TASK GOAL »
Render every line of the data exactly as written, and leave out the pictures.

[Records from a collection]
-*-

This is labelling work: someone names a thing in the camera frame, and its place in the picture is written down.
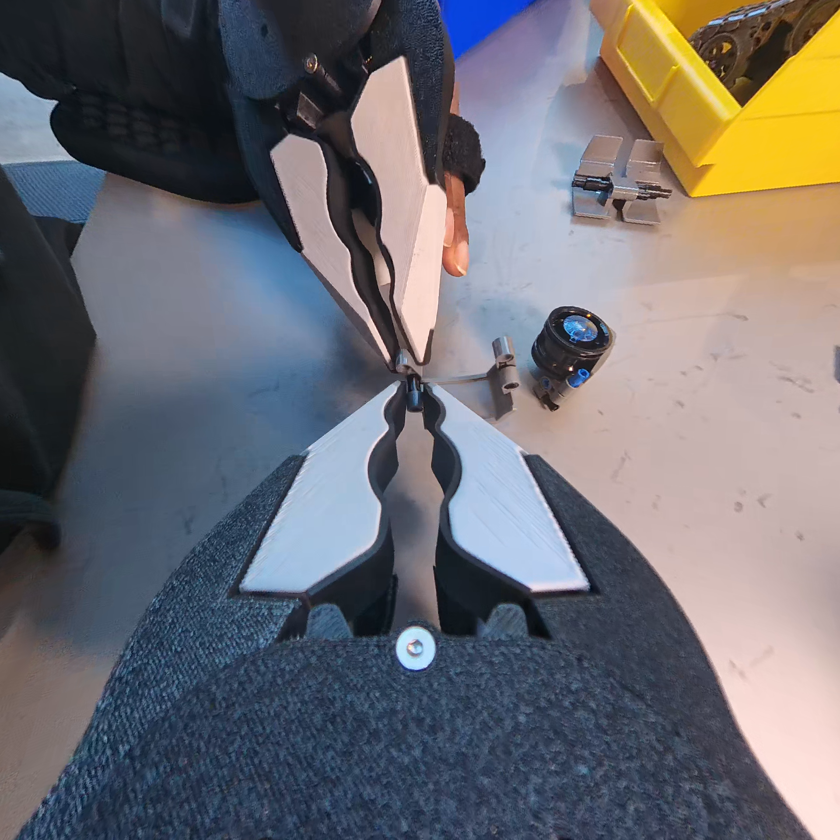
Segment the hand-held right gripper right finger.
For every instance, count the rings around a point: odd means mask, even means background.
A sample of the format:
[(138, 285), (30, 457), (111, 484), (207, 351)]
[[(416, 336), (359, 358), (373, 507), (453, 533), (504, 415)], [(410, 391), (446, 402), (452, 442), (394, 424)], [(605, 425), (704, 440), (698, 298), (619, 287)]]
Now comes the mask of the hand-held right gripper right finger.
[(588, 595), (591, 583), (529, 465), (529, 454), (439, 385), (426, 385), (425, 428), (442, 500), (434, 562), (443, 633), (471, 636), (504, 604), (545, 636), (537, 603)]

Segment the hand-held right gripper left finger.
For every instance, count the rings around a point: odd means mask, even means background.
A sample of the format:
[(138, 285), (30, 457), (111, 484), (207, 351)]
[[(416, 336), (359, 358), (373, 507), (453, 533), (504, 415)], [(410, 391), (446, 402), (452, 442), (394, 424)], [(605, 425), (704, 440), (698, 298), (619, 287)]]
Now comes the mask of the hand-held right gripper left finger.
[(391, 631), (397, 578), (384, 495), (398, 469), (405, 392), (403, 383), (388, 385), (306, 449), (248, 557), (239, 594), (297, 601), (294, 627), (332, 604), (357, 636)]

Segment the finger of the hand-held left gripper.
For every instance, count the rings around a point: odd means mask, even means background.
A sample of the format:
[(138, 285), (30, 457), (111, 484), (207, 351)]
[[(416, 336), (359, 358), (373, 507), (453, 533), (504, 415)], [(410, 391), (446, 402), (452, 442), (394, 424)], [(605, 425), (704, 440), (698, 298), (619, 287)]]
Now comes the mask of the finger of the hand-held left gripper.
[(350, 183), (335, 150), (321, 138), (290, 133), (270, 153), (300, 241), (300, 252), (332, 298), (386, 367), (400, 352), (370, 250), (356, 230)]
[(447, 199), (427, 175), (405, 57), (369, 75), (350, 127), (379, 192), (377, 231), (391, 259), (392, 311), (415, 362), (426, 365), (438, 315)]

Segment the grey curved toy panel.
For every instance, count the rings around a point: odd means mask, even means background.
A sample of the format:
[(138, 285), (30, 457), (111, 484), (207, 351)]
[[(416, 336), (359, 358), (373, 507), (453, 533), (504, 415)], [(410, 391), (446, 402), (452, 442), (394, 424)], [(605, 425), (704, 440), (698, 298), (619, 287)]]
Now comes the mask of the grey curved toy panel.
[(494, 354), (493, 365), (485, 373), (462, 374), (449, 377), (428, 377), (424, 375), (423, 367), (416, 364), (406, 350), (399, 350), (393, 359), (394, 371), (404, 379), (404, 401), (406, 407), (406, 376), (419, 374), (423, 381), (424, 393), (430, 392), (434, 386), (452, 388), (469, 388), (478, 394), (476, 406), (472, 411), (483, 411), (482, 417), (492, 422), (501, 420), (505, 415), (514, 411), (513, 396), (520, 387), (516, 352), (513, 340), (508, 335), (501, 335), (492, 341)]

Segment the black toy lens assembly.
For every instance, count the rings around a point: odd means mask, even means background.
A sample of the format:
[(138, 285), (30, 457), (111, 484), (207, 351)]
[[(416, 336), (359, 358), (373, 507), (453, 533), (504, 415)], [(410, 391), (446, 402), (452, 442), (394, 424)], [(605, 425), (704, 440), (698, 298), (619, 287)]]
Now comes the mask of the black toy lens assembly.
[(551, 412), (578, 391), (606, 362), (616, 334), (590, 309), (562, 306), (551, 311), (532, 343), (532, 392)]

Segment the person's left forearm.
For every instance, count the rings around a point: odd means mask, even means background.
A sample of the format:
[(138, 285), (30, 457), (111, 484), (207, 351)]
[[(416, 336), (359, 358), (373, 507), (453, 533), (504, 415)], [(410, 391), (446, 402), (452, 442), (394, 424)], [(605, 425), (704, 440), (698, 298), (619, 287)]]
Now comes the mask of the person's left forearm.
[(2, 73), (56, 105), (77, 161), (195, 201), (252, 203), (218, 2), (2, 1)]

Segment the person's left hand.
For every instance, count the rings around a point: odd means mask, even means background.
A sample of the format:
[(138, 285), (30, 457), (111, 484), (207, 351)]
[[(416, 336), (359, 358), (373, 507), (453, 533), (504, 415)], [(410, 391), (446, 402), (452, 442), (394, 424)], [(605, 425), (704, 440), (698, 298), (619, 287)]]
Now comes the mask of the person's left hand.
[(442, 265), (451, 277), (464, 277), (469, 268), (469, 232), (466, 222), (466, 189), (460, 178), (445, 174), (447, 213)]

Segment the blue storage bin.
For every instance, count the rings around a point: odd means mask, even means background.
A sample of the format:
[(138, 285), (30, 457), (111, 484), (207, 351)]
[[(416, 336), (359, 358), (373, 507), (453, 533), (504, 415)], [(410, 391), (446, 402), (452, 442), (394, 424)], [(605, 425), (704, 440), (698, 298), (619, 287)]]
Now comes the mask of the blue storage bin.
[(457, 59), (518, 16), (533, 1), (440, 1)]

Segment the grey toy brick assembly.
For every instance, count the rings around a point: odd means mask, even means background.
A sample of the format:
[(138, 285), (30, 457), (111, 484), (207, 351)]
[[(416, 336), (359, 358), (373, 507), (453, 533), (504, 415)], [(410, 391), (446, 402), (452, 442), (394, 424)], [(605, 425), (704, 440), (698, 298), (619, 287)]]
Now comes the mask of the grey toy brick assembly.
[(571, 210), (574, 217), (608, 219), (616, 210), (627, 224), (657, 226), (657, 202), (672, 195), (660, 181), (664, 145), (654, 140), (636, 140), (625, 168), (616, 172), (623, 138), (594, 135), (587, 144), (571, 184)]

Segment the person's black hoodie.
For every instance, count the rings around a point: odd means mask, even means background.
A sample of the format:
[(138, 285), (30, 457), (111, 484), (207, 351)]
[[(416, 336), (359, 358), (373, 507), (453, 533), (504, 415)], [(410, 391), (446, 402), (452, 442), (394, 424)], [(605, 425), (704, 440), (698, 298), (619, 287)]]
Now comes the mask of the person's black hoodie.
[(97, 339), (70, 262), (80, 234), (32, 215), (1, 174), (1, 551), (23, 532), (60, 542), (51, 499)]

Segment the yellow storage bin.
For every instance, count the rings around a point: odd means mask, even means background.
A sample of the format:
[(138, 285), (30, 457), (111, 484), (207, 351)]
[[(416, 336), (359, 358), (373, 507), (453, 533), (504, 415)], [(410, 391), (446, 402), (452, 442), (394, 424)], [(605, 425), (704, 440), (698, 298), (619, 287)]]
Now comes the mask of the yellow storage bin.
[(601, 58), (689, 196), (839, 180), (838, 12), (744, 105), (689, 43), (756, 3), (590, 2)]

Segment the yellow toy excavator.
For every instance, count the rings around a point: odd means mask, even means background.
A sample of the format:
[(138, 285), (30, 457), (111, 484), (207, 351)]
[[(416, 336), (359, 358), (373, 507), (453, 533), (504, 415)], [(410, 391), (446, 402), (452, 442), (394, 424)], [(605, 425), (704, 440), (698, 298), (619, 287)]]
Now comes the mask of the yellow toy excavator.
[(711, 20), (689, 43), (738, 104), (744, 105), (838, 8), (838, 1), (754, 3)]

-*-

REPLY »
This is labelling work: someone names a thing in the camera frame, and its place in the picture is written down.
Segment the hand-held right gripper right finger.
For every instance, count the rings around a point: odd means mask, even means background.
A sample of the format:
[(138, 285), (30, 457), (111, 484), (207, 351)]
[[(416, 336), (359, 358), (373, 507), (453, 533), (504, 415)], [(410, 391), (446, 402), (452, 442), (394, 424)], [(605, 425), (704, 440), (698, 298), (619, 287)]]
Now comes the mask of the hand-held right gripper right finger.
[(588, 595), (591, 583), (529, 465), (529, 454), (439, 385), (426, 385), (425, 428), (442, 500), (434, 562), (443, 633), (471, 636), (504, 604), (545, 636), (537, 603)]

Segment the hand-held right gripper left finger.
For every instance, count the rings around a point: odd means mask, even means background.
A sample of the format:
[(138, 285), (30, 457), (111, 484), (207, 351)]
[[(416, 336), (359, 358), (373, 507), (453, 533), (504, 415)], [(410, 391), (446, 402), (452, 442), (394, 424)], [(605, 425), (704, 440), (698, 298), (619, 287)]]
Now comes the mask of the hand-held right gripper left finger.
[(391, 631), (397, 578), (384, 495), (398, 469), (405, 392), (403, 383), (388, 385), (306, 449), (248, 557), (239, 594), (297, 601), (294, 627), (332, 604), (357, 636)]

Segment the finger of the hand-held left gripper.
For every instance, count the rings around a point: odd means mask, even means background.
A sample of the format:
[(138, 285), (30, 457), (111, 484), (207, 351)]
[[(416, 336), (359, 358), (373, 507), (453, 533), (504, 415)], [(410, 391), (446, 402), (452, 442), (394, 424)], [(605, 425), (704, 440), (698, 298), (619, 287)]]
Now comes the mask of the finger of the hand-held left gripper.
[(350, 183), (335, 150), (321, 138), (290, 133), (270, 153), (300, 241), (300, 252), (332, 298), (386, 367), (400, 352), (370, 250), (356, 230)]
[(447, 199), (427, 175), (405, 57), (369, 75), (350, 127), (379, 192), (377, 231), (391, 259), (392, 311), (415, 362), (426, 365), (438, 315)]

Segment the grey curved toy panel.
For every instance, count the rings around a point: odd means mask, even means background.
A sample of the format:
[(138, 285), (30, 457), (111, 484), (207, 351)]
[[(416, 336), (359, 358), (373, 507), (453, 533), (504, 415)], [(410, 391), (446, 402), (452, 442), (394, 424)], [(605, 425), (704, 440), (698, 298), (619, 287)]]
Now comes the mask of the grey curved toy panel.
[(494, 354), (493, 365), (485, 373), (462, 374), (449, 377), (428, 377), (424, 375), (423, 367), (416, 364), (406, 350), (399, 350), (393, 359), (394, 371), (404, 379), (404, 401), (406, 407), (406, 376), (419, 374), (423, 381), (424, 393), (430, 392), (434, 386), (452, 388), (469, 388), (478, 394), (476, 406), (472, 411), (483, 411), (482, 417), (492, 422), (501, 420), (505, 415), (514, 411), (513, 396), (520, 387), (516, 352), (513, 340), (508, 335), (501, 335), (492, 341)]

Segment the black toy lens assembly.
For every instance, count the rings around a point: odd means mask, even means background.
A sample of the format:
[(138, 285), (30, 457), (111, 484), (207, 351)]
[[(416, 336), (359, 358), (373, 507), (453, 533), (504, 415)], [(410, 391), (446, 402), (452, 442), (394, 424)], [(605, 425), (704, 440), (698, 298), (619, 287)]]
Now comes the mask of the black toy lens assembly.
[(551, 412), (578, 391), (606, 362), (616, 334), (590, 309), (562, 306), (551, 311), (532, 343), (532, 392)]

Segment the person's left forearm.
For every instance, count the rings around a point: odd means mask, even means background.
A sample of the format:
[(138, 285), (30, 457), (111, 484), (207, 351)]
[[(416, 336), (359, 358), (373, 507), (453, 533), (504, 415)], [(410, 391), (446, 402), (452, 442), (394, 424)], [(605, 425), (704, 440), (698, 298), (619, 287)]]
Now comes the mask of the person's left forearm.
[(2, 73), (56, 105), (77, 161), (195, 201), (252, 203), (218, 2), (2, 1)]

Segment the person's left hand.
For every instance, count the rings around a point: odd means mask, even means background.
A sample of the format:
[(138, 285), (30, 457), (111, 484), (207, 351)]
[[(416, 336), (359, 358), (373, 507), (453, 533), (504, 415)], [(410, 391), (446, 402), (452, 442), (394, 424)], [(605, 425), (704, 440), (698, 298), (619, 287)]]
Now comes the mask of the person's left hand.
[(442, 265), (451, 277), (464, 277), (469, 268), (469, 232), (466, 222), (466, 189), (460, 178), (445, 174), (447, 213)]

Segment the blue storage bin.
For every instance, count the rings around a point: odd means mask, even means background.
A sample of the format:
[(138, 285), (30, 457), (111, 484), (207, 351)]
[[(416, 336), (359, 358), (373, 507), (453, 533), (504, 415)], [(410, 391), (446, 402), (452, 442), (394, 424)], [(605, 425), (704, 440), (698, 298), (619, 287)]]
Now comes the mask of the blue storage bin.
[(457, 59), (518, 16), (533, 1), (440, 1)]

Segment the grey toy brick assembly.
For every instance, count the rings around a point: odd means mask, even means background.
A sample of the format:
[(138, 285), (30, 457), (111, 484), (207, 351)]
[[(416, 336), (359, 358), (373, 507), (453, 533), (504, 415)], [(410, 391), (446, 402), (452, 442), (394, 424)], [(605, 425), (704, 440), (698, 298), (619, 287)]]
Now comes the mask of the grey toy brick assembly.
[(571, 210), (574, 217), (608, 219), (616, 210), (627, 224), (657, 226), (657, 202), (672, 195), (660, 181), (664, 145), (654, 140), (636, 140), (625, 168), (616, 172), (623, 138), (594, 135), (587, 144), (571, 184)]

Segment the person's black hoodie.
For every instance, count the rings around a point: odd means mask, even means background.
A sample of the format:
[(138, 285), (30, 457), (111, 484), (207, 351)]
[[(416, 336), (359, 358), (373, 507), (453, 533), (504, 415)], [(410, 391), (446, 402), (452, 442), (394, 424)], [(605, 425), (704, 440), (698, 298), (619, 287)]]
Now comes the mask of the person's black hoodie.
[(97, 339), (70, 262), (80, 234), (32, 215), (1, 174), (1, 551), (23, 532), (60, 542), (51, 499)]

Segment the yellow storage bin.
For every instance, count the rings around a point: odd means mask, even means background.
A sample of the format:
[(138, 285), (30, 457), (111, 484), (207, 351)]
[[(416, 336), (359, 358), (373, 507), (453, 533), (504, 415)], [(410, 391), (446, 402), (452, 442), (394, 424)], [(605, 425), (704, 440), (698, 298), (619, 287)]]
Now comes the mask of the yellow storage bin.
[(601, 58), (689, 196), (839, 180), (838, 12), (744, 105), (689, 43), (756, 3), (590, 2)]

Segment the yellow toy excavator.
For every instance, count the rings around a point: odd means mask, even means background.
A sample of the format:
[(138, 285), (30, 457), (111, 484), (207, 351)]
[[(416, 336), (359, 358), (373, 507), (453, 533), (504, 415)], [(410, 391), (446, 402), (452, 442), (394, 424)], [(605, 425), (704, 440), (698, 298), (619, 287)]]
Now comes the mask of the yellow toy excavator.
[(711, 20), (689, 43), (738, 104), (744, 105), (838, 8), (838, 1), (754, 3)]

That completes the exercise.